Relanzar una campaña anticasta desde una suerte de menemismo del siglo XXI parece una contradicción evidente, deja demasiados flancos
Toda esta paradoja plantea varias revelaciones y problemas. Milei usó a Massa para ganarle a Massa, y luego a Macri para someter a Macri, y ahora piensa reunir voluntades antiperonistas para fundar una especie de peronismo antiestatal que le garantice su programa libertario. Para eso necesita, claro está, que la economía se recupere de manera consistente y vigorosa, algo que no está garantizado. Pero imaginando por un momento que lo logre y que no se trate de un mero repunte ni genere con ello un panorama desolador de desigualdad, parece razonable pensar que para toda esa operación de largo aliento a Milei ya no le alcance con el remanido argumento anticasta (así lo piensa también Agustín Laje), porque mientras opera ese marketing diario se va embarrando con el colectivo al que dice combatir. Relanzar una campaña anticasta desde una suerte de menemismo del siglo XXI parece una contradicción evidente, deja demasiados flancos.
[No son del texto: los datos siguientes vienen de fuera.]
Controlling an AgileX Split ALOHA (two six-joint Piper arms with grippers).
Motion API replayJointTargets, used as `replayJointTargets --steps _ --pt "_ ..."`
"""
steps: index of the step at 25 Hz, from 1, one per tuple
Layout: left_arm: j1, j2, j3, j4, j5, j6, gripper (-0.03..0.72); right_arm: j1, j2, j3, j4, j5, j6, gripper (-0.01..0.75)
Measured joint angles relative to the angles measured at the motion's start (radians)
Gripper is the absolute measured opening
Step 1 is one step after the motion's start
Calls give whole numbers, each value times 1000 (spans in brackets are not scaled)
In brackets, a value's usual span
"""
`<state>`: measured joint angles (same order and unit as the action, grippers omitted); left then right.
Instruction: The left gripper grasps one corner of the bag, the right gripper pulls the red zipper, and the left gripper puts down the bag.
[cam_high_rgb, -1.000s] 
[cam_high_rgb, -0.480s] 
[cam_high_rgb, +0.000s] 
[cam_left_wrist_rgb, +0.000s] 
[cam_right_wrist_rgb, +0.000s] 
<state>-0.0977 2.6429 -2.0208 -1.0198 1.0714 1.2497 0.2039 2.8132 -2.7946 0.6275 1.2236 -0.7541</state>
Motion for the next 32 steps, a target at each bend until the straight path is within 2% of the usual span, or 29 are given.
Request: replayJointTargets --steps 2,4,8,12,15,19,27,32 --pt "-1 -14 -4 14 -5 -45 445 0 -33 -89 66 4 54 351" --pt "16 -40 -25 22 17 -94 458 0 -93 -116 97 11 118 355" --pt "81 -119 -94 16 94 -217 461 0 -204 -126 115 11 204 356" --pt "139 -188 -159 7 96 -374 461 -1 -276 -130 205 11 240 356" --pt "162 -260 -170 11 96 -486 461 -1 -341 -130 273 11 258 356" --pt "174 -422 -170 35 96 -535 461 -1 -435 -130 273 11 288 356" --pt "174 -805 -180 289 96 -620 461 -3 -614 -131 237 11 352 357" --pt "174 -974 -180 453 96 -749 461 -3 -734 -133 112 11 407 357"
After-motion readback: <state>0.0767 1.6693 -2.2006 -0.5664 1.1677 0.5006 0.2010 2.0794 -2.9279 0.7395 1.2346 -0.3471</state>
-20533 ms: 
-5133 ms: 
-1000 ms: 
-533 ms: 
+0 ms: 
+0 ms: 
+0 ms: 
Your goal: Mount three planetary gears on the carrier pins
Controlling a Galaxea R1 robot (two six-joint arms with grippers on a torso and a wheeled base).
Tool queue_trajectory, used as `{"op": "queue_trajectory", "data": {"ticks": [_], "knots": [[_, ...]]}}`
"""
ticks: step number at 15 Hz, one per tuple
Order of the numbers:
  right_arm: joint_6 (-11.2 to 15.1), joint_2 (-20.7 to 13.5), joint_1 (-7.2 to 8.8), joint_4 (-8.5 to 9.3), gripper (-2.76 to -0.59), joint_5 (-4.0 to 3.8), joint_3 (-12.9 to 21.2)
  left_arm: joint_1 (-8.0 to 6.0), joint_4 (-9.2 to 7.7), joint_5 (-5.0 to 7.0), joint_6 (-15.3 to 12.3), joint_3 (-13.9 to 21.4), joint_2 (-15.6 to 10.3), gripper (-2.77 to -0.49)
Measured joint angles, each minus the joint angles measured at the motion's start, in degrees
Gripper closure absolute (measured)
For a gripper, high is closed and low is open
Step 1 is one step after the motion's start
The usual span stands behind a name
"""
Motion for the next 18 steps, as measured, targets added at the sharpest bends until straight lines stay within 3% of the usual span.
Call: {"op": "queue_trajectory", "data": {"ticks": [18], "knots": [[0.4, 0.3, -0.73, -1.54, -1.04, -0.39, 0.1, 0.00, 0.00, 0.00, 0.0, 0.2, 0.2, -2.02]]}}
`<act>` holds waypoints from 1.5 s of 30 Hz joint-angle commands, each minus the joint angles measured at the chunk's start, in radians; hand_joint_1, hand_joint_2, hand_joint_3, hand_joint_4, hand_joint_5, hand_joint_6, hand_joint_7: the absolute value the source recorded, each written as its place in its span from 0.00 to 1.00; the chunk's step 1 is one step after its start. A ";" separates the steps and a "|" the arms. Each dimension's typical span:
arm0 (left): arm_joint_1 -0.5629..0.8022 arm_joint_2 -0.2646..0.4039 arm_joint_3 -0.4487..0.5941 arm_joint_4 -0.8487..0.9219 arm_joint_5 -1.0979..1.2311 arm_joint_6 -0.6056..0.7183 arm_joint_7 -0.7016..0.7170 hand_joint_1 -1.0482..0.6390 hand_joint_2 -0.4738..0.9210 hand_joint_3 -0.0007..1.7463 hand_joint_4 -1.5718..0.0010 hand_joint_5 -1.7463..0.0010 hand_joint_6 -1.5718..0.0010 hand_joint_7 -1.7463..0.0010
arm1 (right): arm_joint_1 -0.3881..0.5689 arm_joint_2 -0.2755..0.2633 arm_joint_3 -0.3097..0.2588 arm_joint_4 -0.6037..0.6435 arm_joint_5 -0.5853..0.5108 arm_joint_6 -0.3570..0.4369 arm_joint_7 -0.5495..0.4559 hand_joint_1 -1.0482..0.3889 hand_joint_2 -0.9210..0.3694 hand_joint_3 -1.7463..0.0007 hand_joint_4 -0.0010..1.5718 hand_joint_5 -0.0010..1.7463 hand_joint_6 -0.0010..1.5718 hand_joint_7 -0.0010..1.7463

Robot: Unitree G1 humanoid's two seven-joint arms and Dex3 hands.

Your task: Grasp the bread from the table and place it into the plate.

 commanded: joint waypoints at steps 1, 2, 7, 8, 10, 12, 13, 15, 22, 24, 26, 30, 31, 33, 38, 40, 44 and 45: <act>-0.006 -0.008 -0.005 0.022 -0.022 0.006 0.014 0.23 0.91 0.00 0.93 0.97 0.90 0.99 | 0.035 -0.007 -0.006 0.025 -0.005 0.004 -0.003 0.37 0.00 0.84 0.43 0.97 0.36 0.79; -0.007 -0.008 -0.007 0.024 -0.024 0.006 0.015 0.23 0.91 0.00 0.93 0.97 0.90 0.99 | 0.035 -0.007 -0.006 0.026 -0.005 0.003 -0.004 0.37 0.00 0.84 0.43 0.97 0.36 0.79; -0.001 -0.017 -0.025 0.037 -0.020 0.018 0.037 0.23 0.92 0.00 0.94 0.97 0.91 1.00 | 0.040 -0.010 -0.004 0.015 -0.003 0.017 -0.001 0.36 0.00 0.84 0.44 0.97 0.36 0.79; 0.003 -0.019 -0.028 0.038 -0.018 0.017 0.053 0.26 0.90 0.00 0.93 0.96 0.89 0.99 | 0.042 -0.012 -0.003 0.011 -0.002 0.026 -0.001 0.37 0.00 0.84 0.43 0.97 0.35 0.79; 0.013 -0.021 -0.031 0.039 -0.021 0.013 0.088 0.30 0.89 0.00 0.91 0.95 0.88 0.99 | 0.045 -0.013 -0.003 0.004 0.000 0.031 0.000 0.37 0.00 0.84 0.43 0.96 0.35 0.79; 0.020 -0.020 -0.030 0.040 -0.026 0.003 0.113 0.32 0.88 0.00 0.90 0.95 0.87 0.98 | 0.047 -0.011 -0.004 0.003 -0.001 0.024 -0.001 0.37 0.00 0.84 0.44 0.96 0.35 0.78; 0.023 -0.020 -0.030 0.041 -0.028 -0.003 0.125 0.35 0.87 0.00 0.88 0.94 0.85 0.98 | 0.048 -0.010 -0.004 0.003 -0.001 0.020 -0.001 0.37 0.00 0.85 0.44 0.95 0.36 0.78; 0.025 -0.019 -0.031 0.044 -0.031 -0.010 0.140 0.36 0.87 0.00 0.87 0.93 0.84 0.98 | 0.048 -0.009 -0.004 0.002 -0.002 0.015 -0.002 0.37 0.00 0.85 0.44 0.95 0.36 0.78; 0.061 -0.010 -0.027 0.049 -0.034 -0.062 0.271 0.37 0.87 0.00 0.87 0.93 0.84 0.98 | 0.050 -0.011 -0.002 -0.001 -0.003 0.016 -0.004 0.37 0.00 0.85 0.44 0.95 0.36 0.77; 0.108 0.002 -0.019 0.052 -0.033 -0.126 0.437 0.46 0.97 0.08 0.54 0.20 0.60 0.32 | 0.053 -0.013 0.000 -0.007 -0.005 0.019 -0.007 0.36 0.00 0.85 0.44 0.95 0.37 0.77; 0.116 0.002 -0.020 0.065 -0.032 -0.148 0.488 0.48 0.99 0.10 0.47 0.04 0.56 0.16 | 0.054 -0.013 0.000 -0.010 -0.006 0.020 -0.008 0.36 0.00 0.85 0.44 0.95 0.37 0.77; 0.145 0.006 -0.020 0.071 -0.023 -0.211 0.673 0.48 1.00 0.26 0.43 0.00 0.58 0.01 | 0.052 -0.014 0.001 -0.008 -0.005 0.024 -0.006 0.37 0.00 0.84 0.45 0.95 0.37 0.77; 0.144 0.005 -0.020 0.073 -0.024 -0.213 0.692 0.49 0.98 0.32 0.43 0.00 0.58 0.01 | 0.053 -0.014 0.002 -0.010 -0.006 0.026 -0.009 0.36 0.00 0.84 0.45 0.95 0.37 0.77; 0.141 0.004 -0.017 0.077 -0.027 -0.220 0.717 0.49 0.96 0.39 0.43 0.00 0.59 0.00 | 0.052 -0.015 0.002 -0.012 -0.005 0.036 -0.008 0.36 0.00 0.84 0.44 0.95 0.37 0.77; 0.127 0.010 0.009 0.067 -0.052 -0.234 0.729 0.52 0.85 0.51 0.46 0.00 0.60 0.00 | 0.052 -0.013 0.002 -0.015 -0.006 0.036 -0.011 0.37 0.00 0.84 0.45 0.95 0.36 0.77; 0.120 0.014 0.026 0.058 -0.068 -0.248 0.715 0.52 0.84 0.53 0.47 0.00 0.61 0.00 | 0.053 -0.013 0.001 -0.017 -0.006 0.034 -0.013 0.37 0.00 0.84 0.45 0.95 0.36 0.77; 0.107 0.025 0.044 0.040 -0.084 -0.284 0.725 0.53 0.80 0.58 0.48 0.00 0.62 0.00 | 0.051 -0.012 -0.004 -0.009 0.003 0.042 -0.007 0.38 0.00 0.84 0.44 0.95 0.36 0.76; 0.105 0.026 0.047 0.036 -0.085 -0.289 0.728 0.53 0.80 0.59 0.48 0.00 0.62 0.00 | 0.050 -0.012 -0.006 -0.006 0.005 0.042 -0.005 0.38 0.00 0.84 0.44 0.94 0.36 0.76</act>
Se explica también, con todo eso, por qué los republicanos de cualquier oficio y signo político reciben a veces más palos que los propios peronistas, y cómo contradecir el canónico consejo de Marco Aurelio (“el verdadero modo de vengarse de un enemigo es no parecérsele”) puede abrir riesgos impensados. La idea de ordenar la cancha entre “el partido del Estado” y “el partido del mercado”, en este contexto se parece demasiado a un populismo de izquierda contra un populismo de derecha, y coloca a los ciudadanos de estómago delicado a elegir trinchera, morir en la intemperie o edificar una coalición para la que todavía no hay un mínimo clima en este país esquemático. Una cosa, sin embargo, es el sinuoso anarcocapitalismo y otra el conservadurismo sin ambages de Victoria Villarruel, que no disgusta al papa Francisco pero que mete la pata al revelar demasiado las cartas: Isabel Perón es too much, como diría la arquitecta egipcia. Si vamos a ser peronistas, que no se note tanto, compañeros.